正しい食事と運動習慣で健康な腎臓を維持する

 検査の結果、慢性腎臓病の予備群だとわかったらどうすればいいでしょうか。もっとも重要なのは血圧のコントロールです。高血圧になると動脈硬化が進みますが、腎臓の血管は細いために動脈硬化の影響を受けやすく、腎機能が低下していきます。腎機能が落ちると排泄調整がうまくいかずに血圧が上がるため、悪循環でさらに慢性腎臓病が進みます。すでに高血圧の人は、降圧剤を服用するなどして適切に血圧をコントロールしてください。

「AGE」という老化促進物質も腎臓の大敵です。AGEは体中の正常な組織にくっついて炎症を起こします。腎臓の場合は膜に穴を開け、そこからアルブミンなどのタンパク質が漏れ出てしまうわけです。

 AGEはさまざまな要因でつくられます。ブドウ糖がタンパク質と結びつくことでもAGEになるので、糖質の摂りすぎは厳禁です。そもそもAGEはあらゆる食品中に存在していますが、食品を加熱することでその量が加速度的に増えます。よって、食事は可能な限り「生」がベター。魚なら焼き魚よりもお刺身、豚肉ならとんかつより豚しゃぶのほうが腎臓に優しいです。

 また、適切な運動も忘れてはいけません。かつては「腎臓病は安静第一で、運動は制限」が一般的な考え方でした。激しい運動をすると、尿タンパクが増えることがあるからです。しかし現在は研究が進み、適度な運動はかえって腎臓によいことがわかっています。つまり、腎臓病予備群の人がフィットネスクラブで筋トレをするのはOK。軽い運動は糖尿病やアルツハイマーの予防にもいいですから、むしろやるべきです。
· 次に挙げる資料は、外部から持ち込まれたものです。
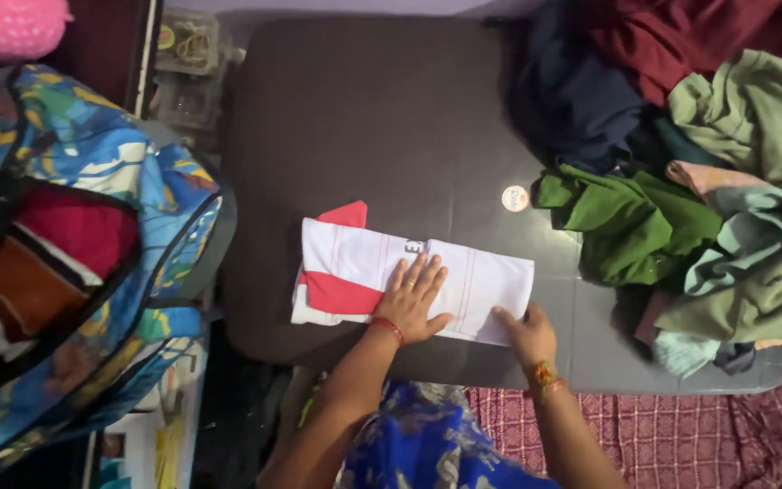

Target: The person folds a white and red shirt and places it into a patterned bag. Then, the person folds a dark blue garment on a table, smoothing and aligning the fabric before folding it into a compact rectangle.

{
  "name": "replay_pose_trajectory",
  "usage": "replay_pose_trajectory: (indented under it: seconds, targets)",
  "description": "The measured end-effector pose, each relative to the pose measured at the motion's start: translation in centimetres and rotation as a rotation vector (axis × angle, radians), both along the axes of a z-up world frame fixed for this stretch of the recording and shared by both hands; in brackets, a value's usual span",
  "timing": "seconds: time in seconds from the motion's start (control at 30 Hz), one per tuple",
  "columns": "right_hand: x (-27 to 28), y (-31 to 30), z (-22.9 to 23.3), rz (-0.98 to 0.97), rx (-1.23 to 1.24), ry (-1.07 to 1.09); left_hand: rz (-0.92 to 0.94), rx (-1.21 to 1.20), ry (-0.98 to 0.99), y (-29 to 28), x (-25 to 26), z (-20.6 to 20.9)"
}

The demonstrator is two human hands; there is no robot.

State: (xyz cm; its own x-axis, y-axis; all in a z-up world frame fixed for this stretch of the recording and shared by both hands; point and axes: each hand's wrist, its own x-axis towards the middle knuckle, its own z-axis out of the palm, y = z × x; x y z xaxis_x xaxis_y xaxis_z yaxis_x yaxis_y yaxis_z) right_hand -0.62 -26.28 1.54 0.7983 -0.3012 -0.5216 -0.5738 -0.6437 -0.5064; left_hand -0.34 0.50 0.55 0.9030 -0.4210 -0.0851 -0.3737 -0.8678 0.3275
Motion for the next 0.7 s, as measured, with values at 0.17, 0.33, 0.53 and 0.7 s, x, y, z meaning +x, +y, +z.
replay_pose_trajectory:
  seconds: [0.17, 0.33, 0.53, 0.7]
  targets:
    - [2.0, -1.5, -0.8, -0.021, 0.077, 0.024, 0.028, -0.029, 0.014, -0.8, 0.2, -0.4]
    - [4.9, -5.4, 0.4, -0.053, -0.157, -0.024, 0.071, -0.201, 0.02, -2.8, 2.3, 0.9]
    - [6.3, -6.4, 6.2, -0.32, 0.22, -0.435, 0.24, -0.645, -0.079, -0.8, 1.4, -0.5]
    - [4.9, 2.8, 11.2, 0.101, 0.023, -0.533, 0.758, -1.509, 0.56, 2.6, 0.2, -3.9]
 問題はフィットネスクラブのビジネス戦略にハマり、プロテインを摂取することです。考えてみてください。人類が生まれた600万年前にプロテインは存在していません。プロテインは人体には本来必要がなく、摂取することはリスクです。プロテインメーカーやフィットネスクラブの思惑に踊らされることなく、正しい知識を身につけて健康な腎臓をキープしましょう。

※本稿は、雑誌『プレジデント』(2024年6月14日号)の一部を再編集したものです。